Now, several insurance companies, in legal filings tied to a court hearing on Wednesday, accuse the company, now known as JP Morgan Chase, of having used similar tactics to help Enron. As the insurers describe it, the bank's transactions allowed Enron to disguise debts.
JP Morgan has sued a total of 11 insurers for refusing to honor its US$1 billion in claims relating to its dealings with Enron, which filed for bankruptcy.
Arguing against the bank in both cases is Alan Levine, a lawyer at Kronish, Lieb, Weiner & Hellman in New York, who hopes to strengthen the Enron case by arguing that there has been a pattern at JP Morgan Chase.
"The conclusion that Chase deliberately camouflaged a loan to Enron as a commodity transaction in order to perpetuate a fraud" on the insurance companies, Levine says in a court filing, "is buttressed by Chase transactions with other firms."
Describing a transaction as a trade instead of a loan could make a company's debts look smaller than they really are.
JP Morgan maintains that there is nothing unusual, much less fraudulent, about the sorts of transactions involved in these cases.

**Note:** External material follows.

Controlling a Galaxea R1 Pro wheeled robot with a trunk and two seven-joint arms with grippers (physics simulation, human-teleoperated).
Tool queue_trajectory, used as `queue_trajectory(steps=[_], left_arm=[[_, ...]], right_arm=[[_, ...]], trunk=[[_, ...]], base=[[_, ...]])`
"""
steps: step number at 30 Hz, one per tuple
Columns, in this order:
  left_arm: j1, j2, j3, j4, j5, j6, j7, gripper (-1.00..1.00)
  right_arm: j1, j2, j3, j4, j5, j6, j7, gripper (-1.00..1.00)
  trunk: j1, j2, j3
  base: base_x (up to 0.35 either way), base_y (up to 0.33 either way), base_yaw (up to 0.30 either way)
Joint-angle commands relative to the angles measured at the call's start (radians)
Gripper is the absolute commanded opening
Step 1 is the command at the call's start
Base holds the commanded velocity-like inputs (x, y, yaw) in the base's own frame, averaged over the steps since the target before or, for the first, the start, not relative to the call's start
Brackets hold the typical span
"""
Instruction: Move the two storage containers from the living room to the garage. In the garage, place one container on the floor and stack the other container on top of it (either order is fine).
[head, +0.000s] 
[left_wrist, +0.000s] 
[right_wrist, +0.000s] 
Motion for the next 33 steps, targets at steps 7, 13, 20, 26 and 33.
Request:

A spokesman for JP Morgan, Joseph Evangelisti, said the Enron and Sumitomo cases are unrelated. "These cases are not analogous in any way, and will be decided on their own merits," he said. "The only link between the suits is they share the same lead counsel."
Besides representing three of the insurance companies in the Enron case, Levine also represents Sumitomo in a lawsuit it filed in 1999 against Chase Manhattan, but not in a suit Sumitomo filed around the same time against JP Morgan.
Both suits are still pending.
In the Enron case, JP Morgan has asked a Federal District Court judge in New York to issue an immediate ruling when he holds a hearing on Wednesday, avoiding evidence gathering and a trial.
Both cases may hinge on whether JP Morgan fully disclosed the nature of the trades, involving contracts known as derivatives. Derivatives promise payments from one party to another, with the value derived from changes in the price of an underlying security, index or commodity.